Thread: Rofl where did I go wrong ? Need Help Plz !

up readup on the usage of printf: it should be

Code:

printf("%f\n",A[i][j]);

cant remember if its %f or somethin else but just have a quick read and you'll be able to find it all, I know float is %f
printf(A[i][j]"\t");
actually thats not the only problem, you are accessing **** too high proram should be somethin like:

Code:

void main(void) 
{ 
  int i,j; 
  double x,y; 
  double A[2][3]; 
  for(i=0;i<2;i++) 
  { 
    for(j=0;j<3;j++) 
    { 
      A[i][j] = 10; 
      printf(A[i][j]"\t"); 
    } 
    printf("\n") 
  } 
  getch(); 
}

because doing:
double A[2][3]; means using index's:
A[0][0];
A[0][1];
A[0][2];
A[1][0];
A[1][1];
A[1][2];

double A[2][3]; means using index's:
A[0][0];
A[0][1];
A[0][2];
A[1][0];
A[1][1];
A[1][2];

I though this would have an array of 3x4 what your saying is my array is now 2x3 ?

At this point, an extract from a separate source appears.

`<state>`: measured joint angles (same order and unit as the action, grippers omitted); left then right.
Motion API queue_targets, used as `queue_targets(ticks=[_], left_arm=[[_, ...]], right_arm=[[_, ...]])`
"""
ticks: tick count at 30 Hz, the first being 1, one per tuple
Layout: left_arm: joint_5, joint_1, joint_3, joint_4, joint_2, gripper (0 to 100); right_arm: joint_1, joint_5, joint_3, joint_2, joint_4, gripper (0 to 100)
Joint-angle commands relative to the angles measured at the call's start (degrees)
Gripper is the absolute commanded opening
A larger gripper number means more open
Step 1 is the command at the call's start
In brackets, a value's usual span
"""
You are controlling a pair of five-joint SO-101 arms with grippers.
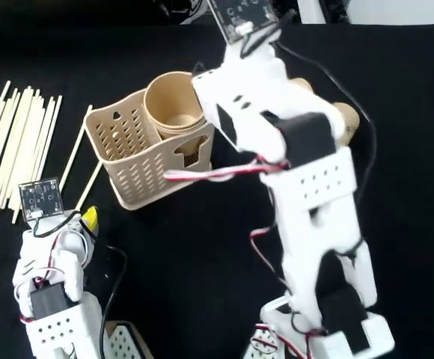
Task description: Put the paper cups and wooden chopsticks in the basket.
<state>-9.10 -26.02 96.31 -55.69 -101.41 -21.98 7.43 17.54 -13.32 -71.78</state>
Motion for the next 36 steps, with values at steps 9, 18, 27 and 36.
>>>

When you declare an array like such..

Code:

double A[2][3];

you are declaring an array that has 2 X 3 elements, however when you index those elements it will be indexed as such:

Code:

A[0][0]
A[0][1]
A[0][2]
A[1][0]
A[1][1]
A[1][2]

the numbers you specify when declaring the array is the exact number you can use so as you have
double A[2][3];
it means you have 2 rows, and 3 colums or 6 cells, now when you want to access a cell you get it and minus 1, so if you want to manipulate the first cell you would have:

Code:

A[0][0] = whatever;

may take a little to get used to it but you'll pick it up pretty easy, become second nature soon.

Originally posted by Halo
double A[2][3]; means using index's:
A[0][0];
A[0][1];
A[0][2];
A[1][0];
A[1][1];
A[1][2];

I though this would have an array of 3x4 what your saying is my array is now 2x3 ?

Huh? Are you a Visual Basic programmer or something like that?